India's silent guardian: The role of the R&AW in national power and intelligence.
CGO Complex, New Delhi. Widely believed to be the headquarters of the Research and Analysis Wing. Zzaamm / Commons CC-BY 3.0 |
Entebbe. Cyclone. Rubicon. Jungle. Condor.
What do these names have in common? These are the codenames of highly sensitive and clandestine operations of the Mossad, CIA, and MI6. Highly trained, highly adept and highly efficient world-class intelligence agencies, capable of carrying out unprecedented operations across the seven seas.
What do they also have in common?
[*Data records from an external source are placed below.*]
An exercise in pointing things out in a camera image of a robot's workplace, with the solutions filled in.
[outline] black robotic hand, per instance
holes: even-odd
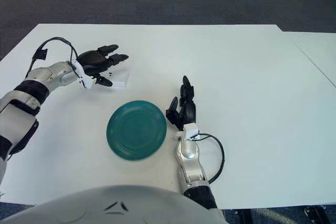
[[[180,112],[178,113],[176,110],[179,101],[177,97],[174,97],[169,109],[166,110],[166,117],[172,124],[176,125],[179,131],[182,131],[184,124],[196,123],[196,105],[193,102],[194,86],[191,86],[187,76],[183,77],[180,91]]]
[[[78,56],[77,61],[82,65],[86,75],[96,78],[96,84],[112,86],[112,82],[101,76],[100,73],[117,65],[120,61],[128,59],[127,55],[114,54],[106,56],[118,49],[117,45],[103,46],[97,50],[87,51]]]

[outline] dark carpet floor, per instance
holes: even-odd
[[[39,23],[277,24],[336,33],[336,0],[0,0],[0,60]],[[0,219],[25,208],[0,203]],[[336,206],[326,213],[336,223]],[[234,211],[225,214],[239,223]],[[255,223],[310,223],[302,207],[254,209],[252,216]]]

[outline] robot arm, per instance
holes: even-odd
[[[197,202],[224,220],[223,213],[217,208],[211,192],[209,181],[200,163],[200,149],[196,144],[200,140],[200,131],[196,126],[196,105],[193,102],[194,87],[188,78],[183,77],[181,86],[180,112],[177,112],[178,99],[171,102],[166,117],[178,128],[175,139],[178,140],[176,157],[178,162],[177,175],[182,194]]]
[[[91,88],[95,81],[96,84],[112,86],[112,82],[100,73],[128,58],[118,54],[106,58],[117,48],[117,45],[100,47],[83,53],[71,63],[58,62],[29,71],[20,85],[0,99],[0,183],[8,156],[21,151],[37,130],[35,116],[49,94],[76,80],[85,88]]]

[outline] white tabletop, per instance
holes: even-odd
[[[336,86],[336,34],[291,31],[286,34]]]
[[[167,122],[162,147],[137,162],[108,147],[112,113],[147,100],[163,113],[185,74],[195,87],[197,125],[222,142],[226,162],[212,185],[219,208],[336,202],[336,88],[275,25],[145,26],[41,24],[0,62],[0,97],[24,78],[36,48],[65,37],[79,53],[118,44],[130,58],[126,88],[86,90],[77,83],[50,94],[40,126],[8,162],[1,201],[39,204],[103,185],[150,185],[180,191],[174,157],[176,128]],[[69,48],[48,44],[48,66]],[[200,143],[208,177],[220,163],[211,140]]]

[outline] teal plate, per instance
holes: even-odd
[[[107,125],[110,148],[127,160],[140,160],[155,153],[162,145],[167,124],[153,103],[132,101],[119,107]]]
Their home countries are known to be great powers known to dramatically influence and shape global perspectives and outlooks, with copious amounts of soft and hard power to boot.
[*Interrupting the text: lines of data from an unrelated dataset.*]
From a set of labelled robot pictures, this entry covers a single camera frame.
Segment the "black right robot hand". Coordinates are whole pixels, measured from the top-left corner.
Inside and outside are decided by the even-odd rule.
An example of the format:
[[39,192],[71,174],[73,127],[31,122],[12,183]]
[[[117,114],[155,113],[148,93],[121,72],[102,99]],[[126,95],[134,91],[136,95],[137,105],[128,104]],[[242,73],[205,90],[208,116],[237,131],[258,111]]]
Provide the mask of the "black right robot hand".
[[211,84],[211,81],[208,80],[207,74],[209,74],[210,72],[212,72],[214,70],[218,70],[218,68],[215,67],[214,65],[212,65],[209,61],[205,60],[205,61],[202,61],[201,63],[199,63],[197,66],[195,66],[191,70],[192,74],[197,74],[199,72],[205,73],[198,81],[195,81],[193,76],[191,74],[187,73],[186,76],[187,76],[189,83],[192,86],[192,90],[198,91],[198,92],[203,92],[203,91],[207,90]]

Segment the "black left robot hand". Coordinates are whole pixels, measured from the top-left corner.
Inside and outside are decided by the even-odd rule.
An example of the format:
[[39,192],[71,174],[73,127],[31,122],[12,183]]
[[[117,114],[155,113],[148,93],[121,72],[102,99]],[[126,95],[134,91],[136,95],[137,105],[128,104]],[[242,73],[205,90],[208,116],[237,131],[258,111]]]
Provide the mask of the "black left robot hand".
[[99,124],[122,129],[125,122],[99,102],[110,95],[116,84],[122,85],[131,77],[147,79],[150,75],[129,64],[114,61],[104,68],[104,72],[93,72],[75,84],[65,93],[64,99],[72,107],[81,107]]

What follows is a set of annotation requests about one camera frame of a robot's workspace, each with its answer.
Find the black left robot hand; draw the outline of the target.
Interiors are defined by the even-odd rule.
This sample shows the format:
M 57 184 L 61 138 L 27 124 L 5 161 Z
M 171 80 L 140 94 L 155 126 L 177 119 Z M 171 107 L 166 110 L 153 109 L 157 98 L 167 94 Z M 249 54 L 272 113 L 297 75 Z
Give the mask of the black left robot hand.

Through such organisations, select polities around the world are able to exert an unprecedented amount of power and influence in the global soft power war, and through the power of perceptions and public opinions alone, are able to change opinions, spark rebellion, and topple regimes thousands of kilometres away.
The role and lives of the operatives of such agencies may not be fully and/or accurately represented in mainstream pop culture, with movies like Skyfall, Casino Royale, and Bridge of Spies doing the heavy lifting, but the importance and vitality of such intricate operations cannot be overestimated in the pursuit of a nation's interest on the world stage.
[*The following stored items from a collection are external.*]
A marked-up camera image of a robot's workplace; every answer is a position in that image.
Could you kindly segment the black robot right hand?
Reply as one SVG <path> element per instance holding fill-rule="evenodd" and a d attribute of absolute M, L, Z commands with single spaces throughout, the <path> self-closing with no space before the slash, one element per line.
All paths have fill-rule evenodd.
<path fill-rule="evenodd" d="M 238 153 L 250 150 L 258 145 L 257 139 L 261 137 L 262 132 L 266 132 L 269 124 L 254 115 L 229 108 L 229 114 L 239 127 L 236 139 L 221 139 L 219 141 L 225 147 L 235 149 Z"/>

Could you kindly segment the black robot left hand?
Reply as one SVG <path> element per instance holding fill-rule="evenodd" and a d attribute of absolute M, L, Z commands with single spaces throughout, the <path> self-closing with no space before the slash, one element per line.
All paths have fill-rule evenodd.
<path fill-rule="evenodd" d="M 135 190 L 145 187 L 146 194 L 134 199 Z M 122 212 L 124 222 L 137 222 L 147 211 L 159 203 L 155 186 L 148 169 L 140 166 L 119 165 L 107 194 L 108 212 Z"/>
This may lead an Indian to wonder - what is India's equivalent to these organisations?
The answer: The Research and Analysis Wing that reports directly to the Prime Minister, and is responsible for much of the foreign intelligence operations sanctioned by the Union Government. An organisation established in 1968 founded by the then Security Advisor, Rameshwar Nath "R. N." Kao who also served as its first Secretary, the R&AW played a critical role in operations such as the accession of Sikkim to the Republic of India.
Despite the pedigree that this agency has, it is generally considered to fairly rudimentary as an intelligence agency (at least in the public perception), in its ability and fidelity to carry out sensitive and intricate field operations in far-flung nations around the world, due to many problems plaguing its inner organisation, including but not limited to, fund shortages, personnel shortages and resource shortages resulting in loyalty shortages.
The R&AW as an organisation, with its stated goals and objectives are proving, and will, in the future prove to much further be, vital to safeguard and secure India's national interests, especially with the rise of India as a great power in the modern era, creating many more challenges to the national interest, such as external threats to India's global reputation, and threats to the very sovereignty and national integrity of the culturally and ethnically diverse Indian republic.
And as such, the R&AW deserves to be funded and handled in a much more dynamic and hands-on manner, with greater and minute considerations towards its operational requirements, in order to minimize any compromises made on the operational front leading to intelligence mishaps such as the situation in the US that has recently come to light.
More such operations will be inevitably required in the not too distant future, which will immensely increment the level of complexity of such vital and consequential operations of national importance, and add further paradigms, in an already difficult prevailing situation with regards to covert operations of significance to national security.
In light of the various operational considerations, and the nature of India's pursuit and approach to achieving and maintaining its national interests as an emerging great power, the R&AW will prove to be a critical trailblazer in the world of narrative building, soft power conflicts, and intelligence aggregation for the Indian republic, and unless the current establishment realises its inordinate importance in achieving said objectives, the seemingly inevitable rise of India to great power status may not seem so inevitable after all.